ビットコインマイニング大手のRiot Platforms(ライオット・プラットフォームズ)は4月2日、2026年第1四半期の生産・運営状況に関する最新情報を発表した。
同社は第1四半期に1473BTCを生産した一方で、3778BTCを売却した。平均売却単価は約7万6626ドルで、売却による純収益は約2億8950万ドル(約463億2000万円、1ドル=160円換算)に達した。四半期末時点のビットコイン保有数は1万5680BTCとなっており、前年同期の1万9223BTCから約18%減少している。
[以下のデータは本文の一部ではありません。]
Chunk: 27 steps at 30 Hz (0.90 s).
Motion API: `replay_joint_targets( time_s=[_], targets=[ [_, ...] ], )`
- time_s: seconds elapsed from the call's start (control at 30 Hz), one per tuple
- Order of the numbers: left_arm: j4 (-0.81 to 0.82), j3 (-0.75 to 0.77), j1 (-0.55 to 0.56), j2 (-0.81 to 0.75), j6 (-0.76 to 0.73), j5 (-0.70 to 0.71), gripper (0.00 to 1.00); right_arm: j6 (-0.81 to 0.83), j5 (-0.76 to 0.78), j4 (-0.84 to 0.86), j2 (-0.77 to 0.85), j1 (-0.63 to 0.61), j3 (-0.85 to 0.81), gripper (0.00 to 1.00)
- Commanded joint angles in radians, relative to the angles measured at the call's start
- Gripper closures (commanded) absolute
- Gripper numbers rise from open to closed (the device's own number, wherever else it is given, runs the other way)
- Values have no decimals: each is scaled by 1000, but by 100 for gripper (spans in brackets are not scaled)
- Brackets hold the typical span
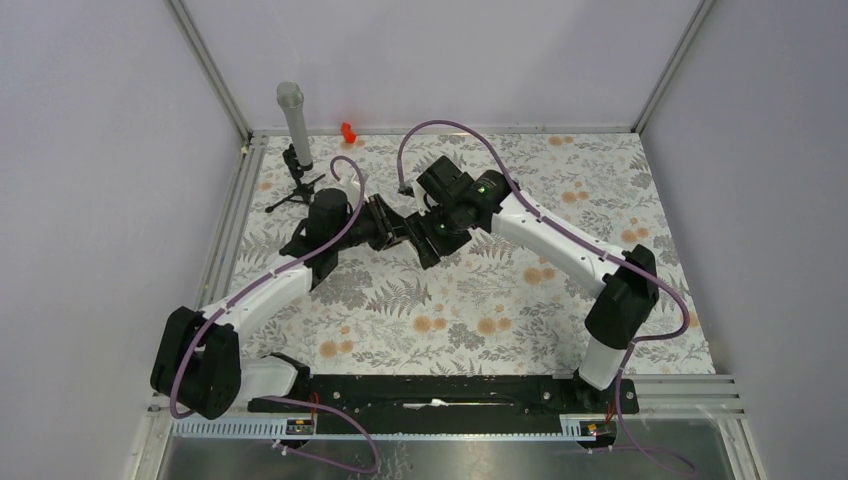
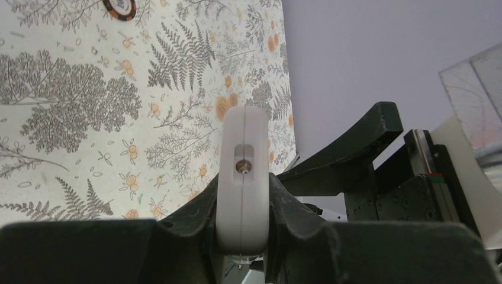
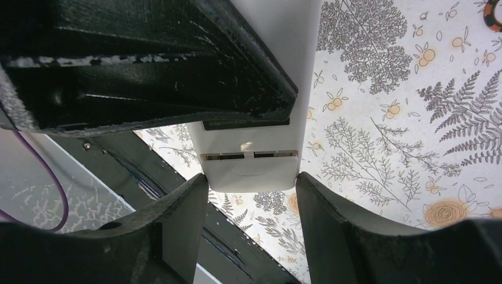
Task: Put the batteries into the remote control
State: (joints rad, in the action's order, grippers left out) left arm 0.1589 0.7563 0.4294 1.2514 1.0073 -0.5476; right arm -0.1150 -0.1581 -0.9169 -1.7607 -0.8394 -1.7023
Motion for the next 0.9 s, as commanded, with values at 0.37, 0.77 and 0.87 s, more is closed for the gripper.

生産量は前年同期比で4%減となったが、展開済みハッシュレートは42.5EH/sと26%増加しており、マイニングインフラの拡張は継続している。電力コストも3.0セント/kWhと前年の3.8セントから改善された。
マイニング業界全体では、MARA、Genius、Nakamotoといった他の上場マイナーも合計で1万5000BTCを超える規模の売却を実施したとされており、業界全体で資金確保を目的とした売り圧力が強まっている。その背景には、ビットコイン半減期後のマイニング採算の悪化に加え、AI(人工知能)やHPC(高性能コンピューティング)分野への資本シフトという構造的変化がある。Riot自身もデータセンター開発事業への展開を強化しており、従来のマイニング専業モデルからの転換を進めている。
マイナー各社が売却を加速させることで、ビットコイン市場の供給側における存在感が増しつつある。市場参加者にとって、上場マイナーの売却動向は今後も重要な需給指標となりそうだ。